WHAT THIS TASK INVOLVES
From the records below, copy out each line that has the word "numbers".

***** TASK INPUT *****

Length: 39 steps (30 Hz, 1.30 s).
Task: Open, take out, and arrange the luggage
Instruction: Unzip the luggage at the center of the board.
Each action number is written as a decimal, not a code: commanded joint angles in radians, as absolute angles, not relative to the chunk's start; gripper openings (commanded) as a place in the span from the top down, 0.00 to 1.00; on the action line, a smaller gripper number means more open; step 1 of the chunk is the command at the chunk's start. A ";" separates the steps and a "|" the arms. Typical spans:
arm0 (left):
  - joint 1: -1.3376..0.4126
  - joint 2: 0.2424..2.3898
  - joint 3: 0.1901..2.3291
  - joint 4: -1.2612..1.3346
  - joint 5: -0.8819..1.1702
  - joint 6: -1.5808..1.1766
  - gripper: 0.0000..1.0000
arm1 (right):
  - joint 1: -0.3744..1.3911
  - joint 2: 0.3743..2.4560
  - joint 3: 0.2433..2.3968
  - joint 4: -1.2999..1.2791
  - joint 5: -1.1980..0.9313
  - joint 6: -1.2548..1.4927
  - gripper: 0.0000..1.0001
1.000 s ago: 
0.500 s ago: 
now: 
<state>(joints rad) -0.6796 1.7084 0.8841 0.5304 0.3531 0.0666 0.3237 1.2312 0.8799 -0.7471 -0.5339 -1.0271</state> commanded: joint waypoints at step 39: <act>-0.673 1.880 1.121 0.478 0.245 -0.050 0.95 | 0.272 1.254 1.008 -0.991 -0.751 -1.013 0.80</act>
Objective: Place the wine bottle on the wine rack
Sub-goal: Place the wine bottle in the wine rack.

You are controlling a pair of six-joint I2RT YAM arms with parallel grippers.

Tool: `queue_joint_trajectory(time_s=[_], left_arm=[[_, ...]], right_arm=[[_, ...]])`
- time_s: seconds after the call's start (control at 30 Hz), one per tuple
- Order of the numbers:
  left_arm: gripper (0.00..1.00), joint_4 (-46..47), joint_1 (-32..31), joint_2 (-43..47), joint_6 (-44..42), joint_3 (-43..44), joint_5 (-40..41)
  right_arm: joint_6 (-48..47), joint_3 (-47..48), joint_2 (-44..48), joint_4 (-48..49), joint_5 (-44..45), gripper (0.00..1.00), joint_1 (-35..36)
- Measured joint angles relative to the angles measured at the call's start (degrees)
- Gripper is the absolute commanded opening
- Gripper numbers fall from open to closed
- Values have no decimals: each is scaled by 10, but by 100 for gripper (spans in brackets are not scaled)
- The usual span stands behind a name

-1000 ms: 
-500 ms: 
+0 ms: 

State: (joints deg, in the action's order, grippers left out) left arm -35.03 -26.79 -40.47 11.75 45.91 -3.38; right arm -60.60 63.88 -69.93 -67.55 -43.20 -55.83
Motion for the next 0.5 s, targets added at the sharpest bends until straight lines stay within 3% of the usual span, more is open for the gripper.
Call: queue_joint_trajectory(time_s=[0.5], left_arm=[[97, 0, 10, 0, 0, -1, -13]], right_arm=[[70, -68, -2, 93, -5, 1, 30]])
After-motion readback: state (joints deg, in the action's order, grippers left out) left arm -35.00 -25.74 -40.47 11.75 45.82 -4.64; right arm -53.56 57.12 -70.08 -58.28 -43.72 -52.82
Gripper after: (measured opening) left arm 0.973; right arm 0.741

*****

TASK RESULT
- Order of the numbers:
- Gripper numbers fall from open to closed

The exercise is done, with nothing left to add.